Page:Sacher-Masoch - L’Ennemi des femmes, 1879.djvu/122

Le texte de cette page a été corrigé et est conforme au fac-similé.
112
L’ENNEMI DES FEMMES

Diogène marchait donc en tête de la farandole polonaise. Madame Pirowska lui avait donné deux doigts de la main droite, tandis que de la main gauche elle relevait délicatement, comme une châtelaine du temps passé, ses jupes traînantes. Elle était seule habillée d’une jupe longue. Toutes les jeunes femmes et quelques jeunes filles avaient des robes très courtes, qui laissaient voir leurs pieds chaussés de petites bottes de couleur, avec des éperons d’argent. Elles étaient vêtues de jaquettes fermées devant, richement bordées de fourrures et de velours, dont les manches entaillées flottaient sur le dos. Des nattes, entremêlées de rubans, sortaient de petites casquettes carrées surmontées d’aigrettes en plumes de héron.

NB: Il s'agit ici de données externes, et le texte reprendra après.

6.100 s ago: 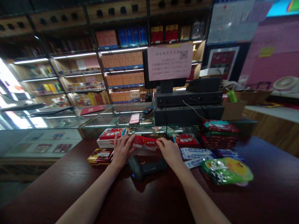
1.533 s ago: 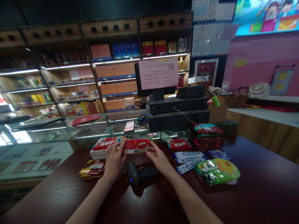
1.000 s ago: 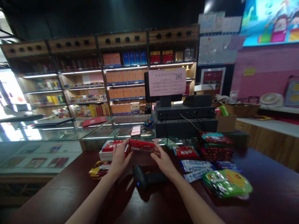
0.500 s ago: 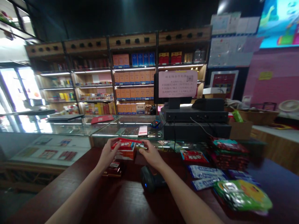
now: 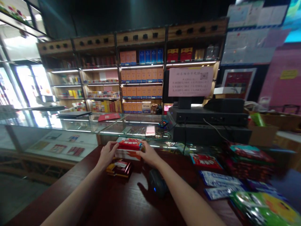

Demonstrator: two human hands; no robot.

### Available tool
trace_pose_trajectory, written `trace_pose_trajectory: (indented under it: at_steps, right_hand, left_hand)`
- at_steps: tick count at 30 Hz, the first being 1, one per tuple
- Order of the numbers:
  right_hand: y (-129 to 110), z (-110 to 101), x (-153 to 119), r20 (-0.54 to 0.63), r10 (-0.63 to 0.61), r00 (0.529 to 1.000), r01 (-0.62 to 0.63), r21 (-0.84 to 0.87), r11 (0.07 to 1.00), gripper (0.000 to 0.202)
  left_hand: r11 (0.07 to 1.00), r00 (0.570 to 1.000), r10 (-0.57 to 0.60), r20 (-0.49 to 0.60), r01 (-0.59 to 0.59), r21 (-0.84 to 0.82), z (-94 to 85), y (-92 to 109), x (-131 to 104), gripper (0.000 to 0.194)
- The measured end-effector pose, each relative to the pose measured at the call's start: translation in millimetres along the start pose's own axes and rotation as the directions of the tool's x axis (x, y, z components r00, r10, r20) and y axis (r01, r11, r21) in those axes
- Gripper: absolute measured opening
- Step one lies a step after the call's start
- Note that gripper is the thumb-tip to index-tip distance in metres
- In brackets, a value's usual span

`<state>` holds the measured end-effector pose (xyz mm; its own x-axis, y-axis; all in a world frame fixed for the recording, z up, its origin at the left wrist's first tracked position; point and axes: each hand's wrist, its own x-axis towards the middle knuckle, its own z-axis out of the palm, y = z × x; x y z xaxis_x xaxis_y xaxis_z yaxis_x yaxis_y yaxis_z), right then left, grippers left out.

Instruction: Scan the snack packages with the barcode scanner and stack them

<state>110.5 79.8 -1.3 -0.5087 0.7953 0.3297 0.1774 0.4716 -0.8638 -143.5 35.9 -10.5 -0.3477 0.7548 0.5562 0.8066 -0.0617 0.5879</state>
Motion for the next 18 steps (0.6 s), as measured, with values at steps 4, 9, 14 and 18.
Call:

Ce n’est pas une petite affaire, que de conduire la polonaise ; de commander ces centaines de manœuvres, d’entrelacements, et de dénouer à l’improviste ces nœuds enchevêtrés, de conduire travers les allées du jardin, dans la maison, par les corridors, par les chambres, par les escaliers, ce gigantesque serpent à musique retentissante.

Lorsque le sceptique qui présidait gravement à cette folle manœuvre eut ramené toute la bande bariolée, étincelante, dans les salons, il fut acclamé, félicité ; il salua, abdiqua ; on n’avait plus maintenant qu’à danser d’une façon cosmopolite.

— Est-ce que nous ne verrons pas votre amie, madame Nadège ? demanda-t-il à madame Pirowska en la saluant.